4.5.3 Pertinence de prime abord
En ce qui concerne l'examen de la pertinence de faits et preuves, documents et autres éléments, selon une ligne jurisprudentielle, des moyens "non pertinents" sont des moyens qui n'ont pas plus "de poids" ou ne sont pas "plus convaincants" que les éléments figurant déjà dans le dossier (voir par ex. T 611/90, JO 1993, 50, et les résumés de décisions ci-dessous).
Dans la décision T 560/89 (JO 1992, 725), la chambre a fait observer que, conformément à l'art. 114(2) CBE 1973, il n'est pas tenu compte des documents qui ne présentent guère plus d'intérêt que ceux déposés dans les délais et ne divulguent rien qui puisse influer sur la décision. Dans l'affaire T 1557/05, le requérant (opposant) a présenté de nouveaux documents de brevet comme éléments de l'état de la technique. La chambre a constaté que les justifications produites tardivement ne doivent être admises que si elles sont de prime abord plus pertinentes que celles qui figurent déjà au dossier. À cet égard, la chambre instruisant l'affaire T 1883/12 a ajouté que la pertinence est décidée par rapport à des faits qui doivent être prouvés, et que si des documents produits tardivement (en l'occurrence : des documents de brevet) ne sont pas de prime abord plus pertinents pour les faits en question que les preuves déjà admises et n'apportent donc manifestement rien de nouveau, il est tout à fait sensé, dans l'intérêt de l'économie de la procédure, de ne pas les admettre.

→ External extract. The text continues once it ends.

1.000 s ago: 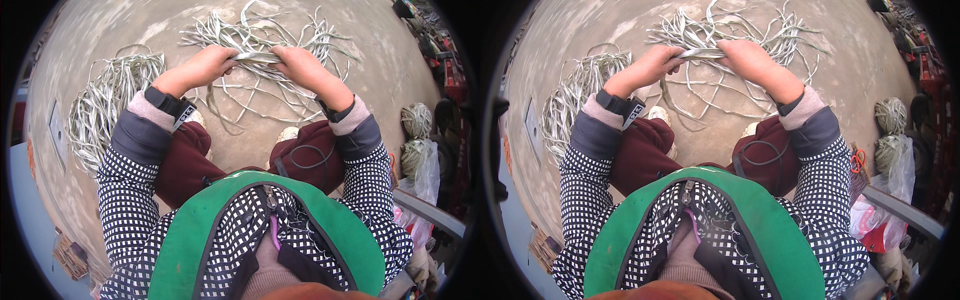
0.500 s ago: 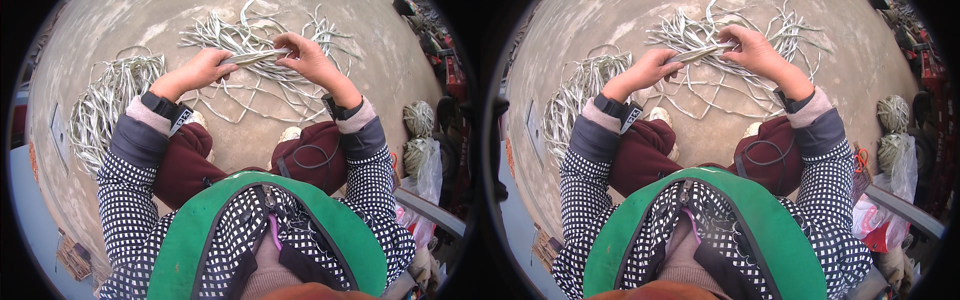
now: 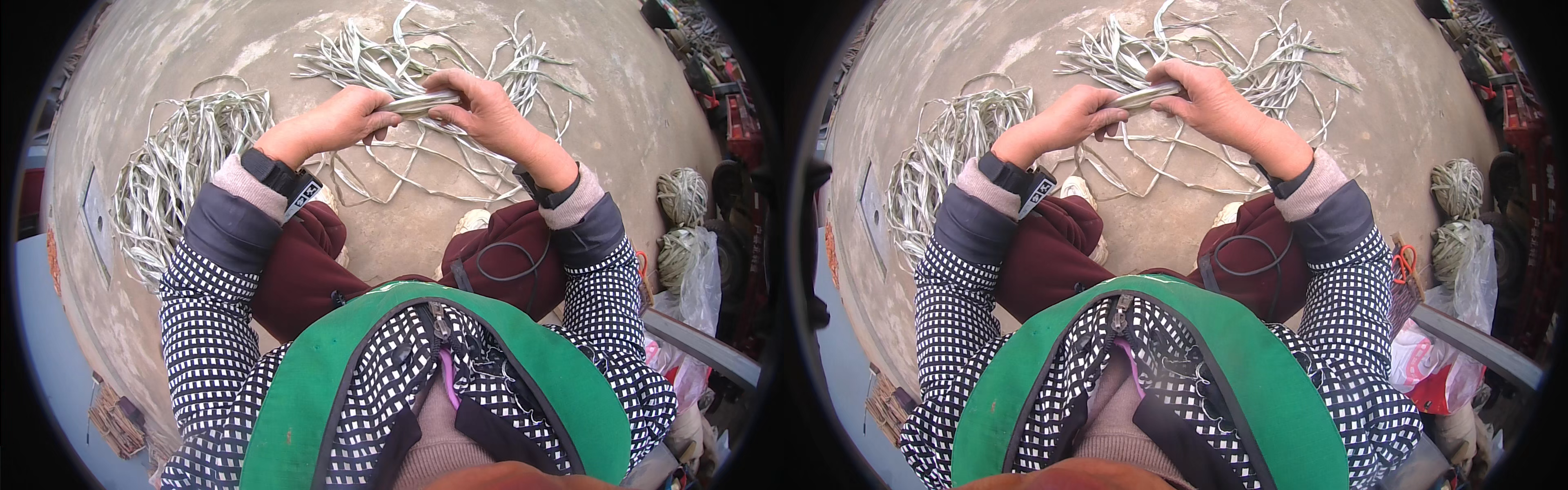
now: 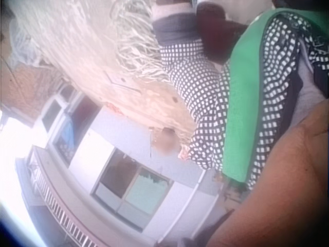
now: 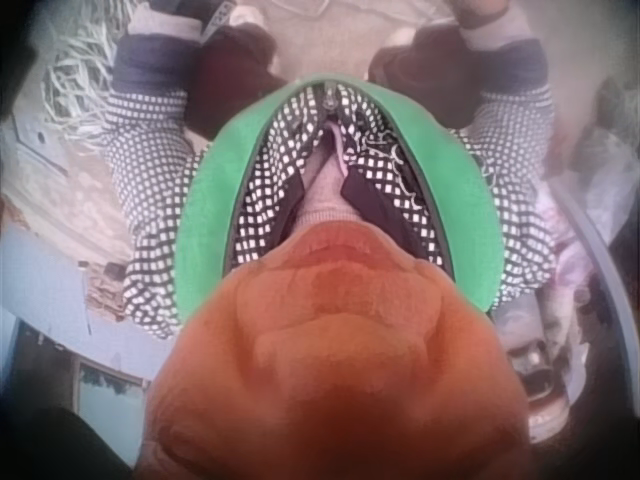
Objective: The person sits on the floor and repeatedly picks up individual white cables, straightens them, and places them into a separate pile. The person handles each cable one at a time, organizing them into a growing stack.
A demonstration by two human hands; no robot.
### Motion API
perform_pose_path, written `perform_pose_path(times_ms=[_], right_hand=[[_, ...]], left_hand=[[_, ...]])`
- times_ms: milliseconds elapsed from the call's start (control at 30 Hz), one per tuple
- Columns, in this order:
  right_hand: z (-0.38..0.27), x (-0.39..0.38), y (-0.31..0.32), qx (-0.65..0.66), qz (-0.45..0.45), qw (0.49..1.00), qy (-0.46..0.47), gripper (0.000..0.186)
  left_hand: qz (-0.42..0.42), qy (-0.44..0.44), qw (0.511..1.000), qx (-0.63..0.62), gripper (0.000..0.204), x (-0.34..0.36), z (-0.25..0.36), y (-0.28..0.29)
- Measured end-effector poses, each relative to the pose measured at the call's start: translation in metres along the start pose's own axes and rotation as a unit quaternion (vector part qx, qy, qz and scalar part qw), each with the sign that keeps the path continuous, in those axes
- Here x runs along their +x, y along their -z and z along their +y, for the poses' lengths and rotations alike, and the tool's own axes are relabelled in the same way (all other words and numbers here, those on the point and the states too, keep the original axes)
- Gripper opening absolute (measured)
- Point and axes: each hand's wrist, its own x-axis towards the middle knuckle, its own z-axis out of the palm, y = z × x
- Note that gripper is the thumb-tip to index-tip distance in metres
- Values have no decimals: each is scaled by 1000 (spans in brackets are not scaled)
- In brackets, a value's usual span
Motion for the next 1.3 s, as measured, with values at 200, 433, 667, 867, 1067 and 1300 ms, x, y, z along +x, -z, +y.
perform_pose_path(times_ms=[200, 433, 667, 867, 1067, 1300], right_hand=[[-6, -2, 3, 102, 19, 990, -92, 17], [-8, -2, 8, 221, 44, 969, -97, 13], [-9, -2, 12, 300, 62, 950, -66, 17], [-7, -2, 10, 311, 75, 945, -67, 24], [-2, -3, 10, 294, 84, 949, -73, 24], [-5, -4, 7, 304, 72, 949, -52, 20]], left_hand=[[14, -60, 995, 75, 24, -4, 5, -3], [34, -143, 983, 110, 39, -5, 11, -7], [45, -45, 987, -146, 31, -3, 11, -6], [84, -46, 978, -184, 22, -2, 11, -10], [83, -90, 973, -195, 20, 2, 3, -9], [89, -84, 989, -88, 24, 5, -2, -9]])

Pareillement, dans T 1690/15 la chambre a rejeté l'argument du requérant selon lequel la pertinence devrait être évaluée de manière absolue. La chambre a noté que dans l'évaluation à première vue la division d'opposition évalue les caractéristiques apparentes de la divulgation par rapport à l'objet revendiqué. Si elle aboutit à la conclusion que ces caractéristiques ne lui apportent aucune preuve supplémentaire par rapport à celles déjà présentes dans la procédure, il est alors justifié de ne pas considérer cette divulgation. En effet n'étant apparemment pas meilleure, elle n'a a priori pas plus de chances d'aboutir au défaut de brevetabilité que les antériorités déjà présentes.
Cependant, selon une autre ligne jurisprudentielle, les chambres ont estimé que, dans le cadre de l'examen de la pertinence de prime abord d'un document, la question décisive n'est pas de savoir si celui-ci est encore plus pertinent qu'un document produit précédemment, mais s'il est de prime abord déterminant pour l'issue de l'affaire (voir par ex. T 1652/08, T 66/14 et T 1348/16). La chambre, dans l'affaire T 66/14, a en outre expliqué qu'il ne faut pas considérer le document produit à un stade tardif de la procédure séparément des moyens présentés par la partie qui s'appuie sur ledit document. Au contraire, lorsqu'elle exerce son pouvoir d'appréciation, la division d'opposition doit déterminer l'objection que le document produit tardivement est censé fonder.
Dans l'affaire T 2165/10, la division d'opposition avait décidé de ne pas admettre dans la procédure les documents E1-E10, qui avaient trait à un prétendu usage antérieur public. La chambre a estimé que la question de savoir si ces documents étaient de prime abord pertinents avait été correctement examinée. Concernant la nouveauté, la division d'opposition a considéré que les documents E1 à E10 ne divulguaient pas un certain nombre des caractéristiques revendiquées et, concernant l'activité inventive, qu'ils ne traitaient pas le problème que se proposait de résoudre le brevet contesté. Compte tenu de la présence au dossier d'un document (D4) qui traitait ce problème, la chambre n'avait rien à redire à l'argument de la division d'opposition selon lequel l'usage antérieur allégué était moins pertinent en tant que point de départ.